Abdominal Computed Tomography Utilization and 30-day Revisitation in Emergency Department Patients Presenting With Abdominal Pain

Brian W Patterson et al. Acad Emerg Med. 2015 Jul.
Free article

Abstract

Objectives: The objective was to explore which patient characteristics are associated with repeat emergency department (ED) visitation within 30 days of ED discharge for patients presenting with abdominal pain.

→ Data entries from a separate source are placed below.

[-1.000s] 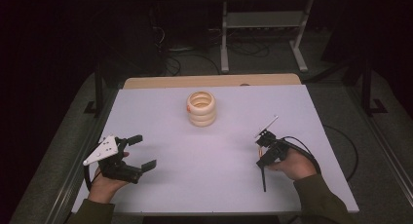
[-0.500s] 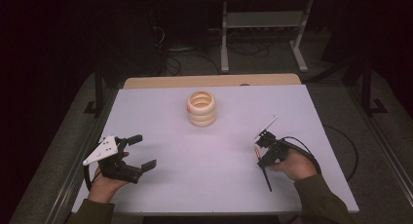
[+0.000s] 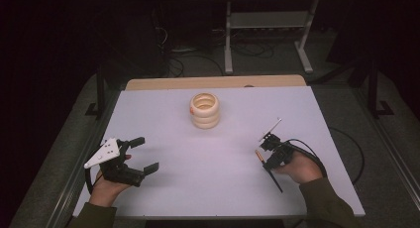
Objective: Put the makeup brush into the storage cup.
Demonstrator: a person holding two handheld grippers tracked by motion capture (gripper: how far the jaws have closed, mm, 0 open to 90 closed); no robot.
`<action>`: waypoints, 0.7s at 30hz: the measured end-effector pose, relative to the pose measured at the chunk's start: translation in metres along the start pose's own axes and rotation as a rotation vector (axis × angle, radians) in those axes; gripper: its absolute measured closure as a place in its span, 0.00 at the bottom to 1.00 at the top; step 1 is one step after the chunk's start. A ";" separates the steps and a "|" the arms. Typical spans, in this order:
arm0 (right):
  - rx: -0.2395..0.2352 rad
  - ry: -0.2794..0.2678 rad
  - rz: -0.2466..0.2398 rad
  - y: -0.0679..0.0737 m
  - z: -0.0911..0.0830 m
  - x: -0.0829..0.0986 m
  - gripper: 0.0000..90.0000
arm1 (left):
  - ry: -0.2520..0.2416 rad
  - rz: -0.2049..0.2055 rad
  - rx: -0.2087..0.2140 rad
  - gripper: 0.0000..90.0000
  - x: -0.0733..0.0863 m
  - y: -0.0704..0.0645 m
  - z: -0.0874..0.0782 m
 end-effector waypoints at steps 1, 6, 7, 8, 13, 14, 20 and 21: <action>0.000 0.001 -0.001 0.000 0.000 0.000 0.86 | 0.001 -0.001 0.001 0.00 0.000 0.000 0.000; 0.010 0.013 -0.009 0.001 0.001 -0.001 0.88 | 0.000 -0.003 0.002 0.00 0.000 0.000 0.001; 0.012 0.018 -0.011 0.000 0.002 -0.001 0.88 | 0.001 -0.004 0.002 0.00 0.000 -0.001 0.001; 0.012 0.018 -0.011 0.000 0.002 -0.001 0.88 | 0.001 -0.004 0.002 0.00 0.000 -0.001 0.001; 0.026 0.033 -0.028 0.000 0.003 -0.001 0.89 | 0.001 -0.003 0.003 0.00 0.000 -0.001 0.001; 0.026 0.033 -0.028 0.000 0.003 -0.001 0.89 | 0.001 -0.003 0.003 0.00 0.000 -0.001 0.001; 0.031 0.040 -0.045 0.002 0.004 -0.002 0.89 | 0.001 -0.004 0.001 0.00 0.001 0.000 0.001; 0.033 0.041 -0.047 0.002 0.004 -0.002 0.89 | 0.002 -0.004 0.001 0.00 0.001 0.000 0.001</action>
Point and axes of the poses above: each handheld gripper's, and its own axes: z roughly forward along the jaws, x roughly out of its underside, y roughly to its left, the point moved 6 cm from there along z, roughly forward along the jaws, and after that the axes turned 3 degrees about -x, right-handed, at the moved point
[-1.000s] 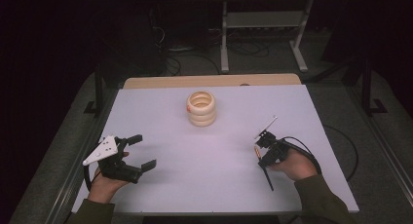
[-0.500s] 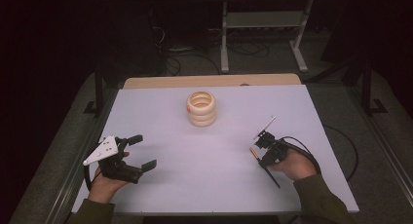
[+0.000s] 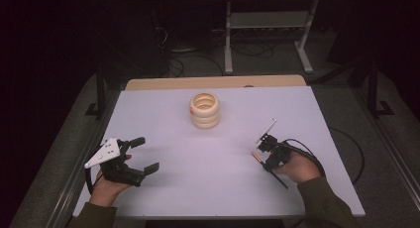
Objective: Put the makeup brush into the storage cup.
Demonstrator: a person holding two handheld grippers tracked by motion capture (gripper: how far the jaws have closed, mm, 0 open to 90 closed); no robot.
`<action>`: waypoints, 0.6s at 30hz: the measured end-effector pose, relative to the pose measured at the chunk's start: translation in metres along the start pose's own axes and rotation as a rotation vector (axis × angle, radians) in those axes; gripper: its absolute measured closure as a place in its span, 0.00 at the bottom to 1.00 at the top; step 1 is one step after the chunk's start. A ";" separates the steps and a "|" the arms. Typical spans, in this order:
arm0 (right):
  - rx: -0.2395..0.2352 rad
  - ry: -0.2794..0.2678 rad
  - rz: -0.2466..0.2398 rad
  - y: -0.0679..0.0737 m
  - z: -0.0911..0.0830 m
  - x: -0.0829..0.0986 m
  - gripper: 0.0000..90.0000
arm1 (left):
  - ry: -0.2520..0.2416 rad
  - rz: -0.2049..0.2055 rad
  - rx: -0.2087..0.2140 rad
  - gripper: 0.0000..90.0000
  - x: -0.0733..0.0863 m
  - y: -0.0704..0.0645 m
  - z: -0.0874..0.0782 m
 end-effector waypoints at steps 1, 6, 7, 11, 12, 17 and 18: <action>0.002 0.001 -0.002 0.000 0.000 0.000 0.89 | 0.000 0.001 0.001 0.00 0.000 0.000 0.000; 0.006 0.009 -0.011 0.000 0.000 0.001 0.90 | 0.003 0.001 0.002 0.00 0.000 0.000 0.000; 0.007 0.011 -0.010 0.000 0.000 0.001 0.89 | 0.004 0.002 0.002 0.00 0.000 0.000 0.000; 0.008 0.016 -0.012 0.000 0.001 0.002 0.89 | 0.005 0.001 0.000 0.00 0.001 0.000 0.000; 0.009 0.016 -0.012 0.000 0.001 0.001 0.89 | 0.005 0.002 0.000 0.00 0.001 0.000 0.000; 0.017 0.017 -0.021 0.000 0.001 0.001 0.90 | 0.009 0.007 -0.001 0.00 0.001 0.000 0.000; 0.017 0.017 -0.021 0.000 0.001 0.001 0.90 | 0.008 0.007 -0.001 0.00 0.001 0.000 0.000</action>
Point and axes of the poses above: each handheld gripper's, and its own axes: z roughly forward along the jaws, x roughly out of its underside, y roughly to its left, the point moved 6 cm from there along z, roughly forward along the jaws, and after that the axes turned 3 degrees about -x, right-handed, at the moved point
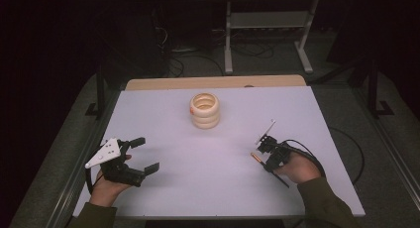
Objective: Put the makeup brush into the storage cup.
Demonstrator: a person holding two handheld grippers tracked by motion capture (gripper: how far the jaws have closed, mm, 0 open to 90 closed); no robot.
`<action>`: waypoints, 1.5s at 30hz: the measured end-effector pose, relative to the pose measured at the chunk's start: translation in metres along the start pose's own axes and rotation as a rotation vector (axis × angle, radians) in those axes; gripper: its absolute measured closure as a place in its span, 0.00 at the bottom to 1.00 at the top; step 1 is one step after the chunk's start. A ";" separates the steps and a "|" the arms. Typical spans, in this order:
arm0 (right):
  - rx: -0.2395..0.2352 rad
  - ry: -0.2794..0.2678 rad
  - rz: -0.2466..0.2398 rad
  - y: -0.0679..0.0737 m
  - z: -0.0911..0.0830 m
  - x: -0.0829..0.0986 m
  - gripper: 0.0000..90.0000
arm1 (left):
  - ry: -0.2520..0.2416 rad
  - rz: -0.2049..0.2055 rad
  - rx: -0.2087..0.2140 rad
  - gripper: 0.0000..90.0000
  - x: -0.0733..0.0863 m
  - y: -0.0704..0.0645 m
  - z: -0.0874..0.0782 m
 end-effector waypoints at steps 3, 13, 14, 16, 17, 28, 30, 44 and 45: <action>0.004 0.001 -0.003 0.000 0.000 0.000 0.90 | 0.002 0.001 -0.001 0.00 0.000 0.000 0.000; 0.017 0.025 -0.017 0.001 0.001 -0.002 0.91 | 0.008 0.001 -0.001 0.00 0.001 0.000 0.001; 0.018 0.029 -0.017 0.001 0.001 -0.002 0.91 | 0.007 0.000 -0.001 0.00 0.001 0.000 0.001; 0.023 0.035 -0.020 0.001 0.001 -0.002 0.91 | 0.006 -0.003 -0.001 0.00 0.001 0.000 0.001; 0.024 0.041 -0.022 0.001 0.001 -0.003 0.91 | 0.009 0.000 0.000 0.00 0.001 0.000 0.001; -0.001 -0.001 0.007 -0.003 -0.002 -0.002 0.92 | 0.006 -0.005 -0.001 0.00 0.002 0.001 0.001; -0.009 -0.057 0.019 -0.004 -0.010 -0.002 0.92 | 0.010 -0.005 -0.001 0.00 0.003 0.002 0.001; -0.038 -0.278 0.047 -0.015 -0.028 0.002 0.92 | 0.007 -0.006 0.000 0.00 0.002 0.002 0.001; -0.038 -0.278 0.047 -0.015 -0.028 0.002 0.92 | 0.006 -0.007 0.000 0.00 0.002 0.002 0.001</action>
Point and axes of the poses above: each handheld gripper's, and its own axes: z roughly forward along the jaws, x roughly out of its underside, y roughly to its left, the point moved 6 cm from there along z, roughly forward along the jaws, and after that the axes turned 3 degrees about -x, right-handed, at the moved point
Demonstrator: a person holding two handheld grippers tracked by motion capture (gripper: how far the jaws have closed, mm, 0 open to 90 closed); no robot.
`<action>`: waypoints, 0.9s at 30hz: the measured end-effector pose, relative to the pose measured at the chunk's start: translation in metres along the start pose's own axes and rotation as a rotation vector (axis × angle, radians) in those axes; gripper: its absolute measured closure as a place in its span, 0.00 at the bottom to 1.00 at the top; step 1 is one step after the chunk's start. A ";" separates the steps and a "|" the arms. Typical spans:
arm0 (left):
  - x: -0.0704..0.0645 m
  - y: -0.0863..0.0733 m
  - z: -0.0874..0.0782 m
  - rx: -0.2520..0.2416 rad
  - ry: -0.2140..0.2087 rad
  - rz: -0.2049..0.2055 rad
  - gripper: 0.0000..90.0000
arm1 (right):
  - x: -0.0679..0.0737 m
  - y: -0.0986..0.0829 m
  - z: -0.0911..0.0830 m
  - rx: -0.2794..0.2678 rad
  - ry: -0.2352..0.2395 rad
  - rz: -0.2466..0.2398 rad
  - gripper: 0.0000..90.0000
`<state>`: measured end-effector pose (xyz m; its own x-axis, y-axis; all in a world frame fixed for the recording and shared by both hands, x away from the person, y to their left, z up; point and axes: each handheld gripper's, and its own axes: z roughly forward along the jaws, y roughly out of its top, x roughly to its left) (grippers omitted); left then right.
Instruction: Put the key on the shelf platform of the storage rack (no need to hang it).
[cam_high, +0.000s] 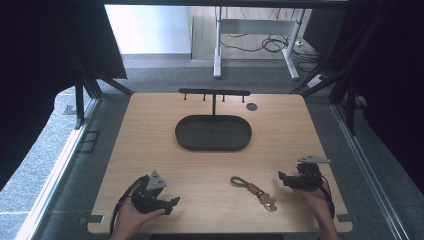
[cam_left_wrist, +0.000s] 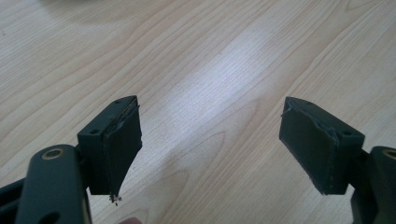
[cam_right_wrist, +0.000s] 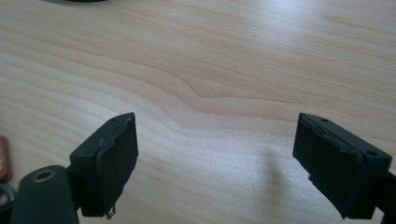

Methods: A retrospective, observational study was conducted at a single, academic, urban ED with over 85,000 annual visits. A consecutive sample of adult patients with a chief complaint of abdominal pain from January 2010 through December 2010 who were discharged following ED evaluation were included in the analysis. A logistic regression model was used to determine which patient-level factors, including computed tomography (CT) utilization, were associated with the primary outcome of ED revisit within 30 days.

Results: Of 80,619 total ED patient visits during the study period, 3,928 ED discharges with a chief complaint of abdominal pain were included. A total of 487 (12.4%) patients revisited the ED within 30 days. No deaths were recorded. CT imaging was associated with a lower 30-day revisit rate (odds ratio [OR] = 0.69, 95% confidence interval [CI] = 0.55 to 0.87) after controlling for multiple other patient-level factors associated with revisits. Increasing age (OR = 1.01, 95% CI = 1.00 to 1.02), increasing triage pain scores (OR = 1.13, 95% CI = 1.08 to 1.18), elevated triage heart rate (OR = 1.42, 95% CI = 1.07 to 1.89), low sodium levels (OR = 1.56, 95% CI = 1.07 to 2.23), and anemia (OR = 1.42, 95% CI = 1.04 to 1.95) were all associated with increased rate of return.

Conclusions: Performance of an abdominal CT was associated with fewer 30-day revisits, suggesting that future measures of "imaging appropriateness" and "ED overuse" consider downstream utilization of health care resources in addition to the index visit.